■ WORK ITEM
Your answer should consist of each line below that contains the string "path".

■ DATA EXCERPT

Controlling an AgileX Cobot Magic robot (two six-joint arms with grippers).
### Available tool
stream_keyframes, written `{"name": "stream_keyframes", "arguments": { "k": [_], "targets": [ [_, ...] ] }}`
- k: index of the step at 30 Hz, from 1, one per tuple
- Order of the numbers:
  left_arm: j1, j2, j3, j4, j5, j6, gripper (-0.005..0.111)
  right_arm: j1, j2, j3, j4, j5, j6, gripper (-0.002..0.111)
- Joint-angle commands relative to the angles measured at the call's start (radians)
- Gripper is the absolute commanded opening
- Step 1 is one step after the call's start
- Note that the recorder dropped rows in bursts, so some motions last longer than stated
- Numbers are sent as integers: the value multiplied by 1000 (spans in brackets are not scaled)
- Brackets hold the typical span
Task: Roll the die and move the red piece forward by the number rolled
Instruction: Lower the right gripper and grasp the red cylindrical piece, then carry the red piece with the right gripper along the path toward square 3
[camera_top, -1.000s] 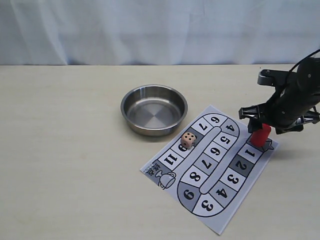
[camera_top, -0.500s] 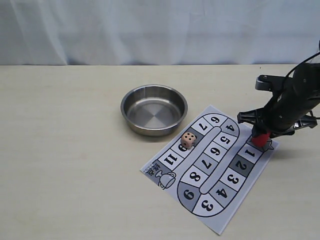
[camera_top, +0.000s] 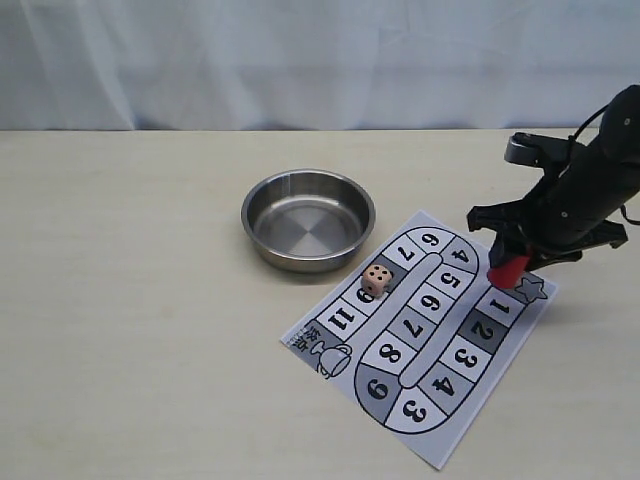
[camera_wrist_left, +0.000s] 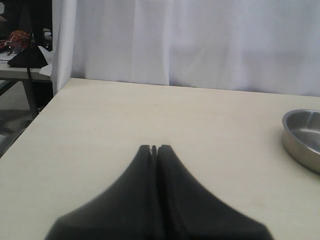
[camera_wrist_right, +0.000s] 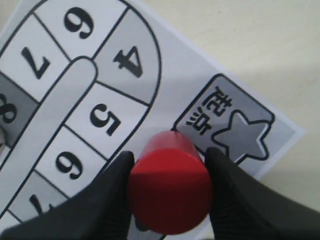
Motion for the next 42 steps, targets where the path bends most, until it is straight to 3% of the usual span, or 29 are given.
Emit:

■ RESPONSE
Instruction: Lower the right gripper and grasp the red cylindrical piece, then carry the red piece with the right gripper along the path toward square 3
Motion for the next 42 steps, targets where the path bends most, until it is straight to 3% of the usual span, or 29 are given.

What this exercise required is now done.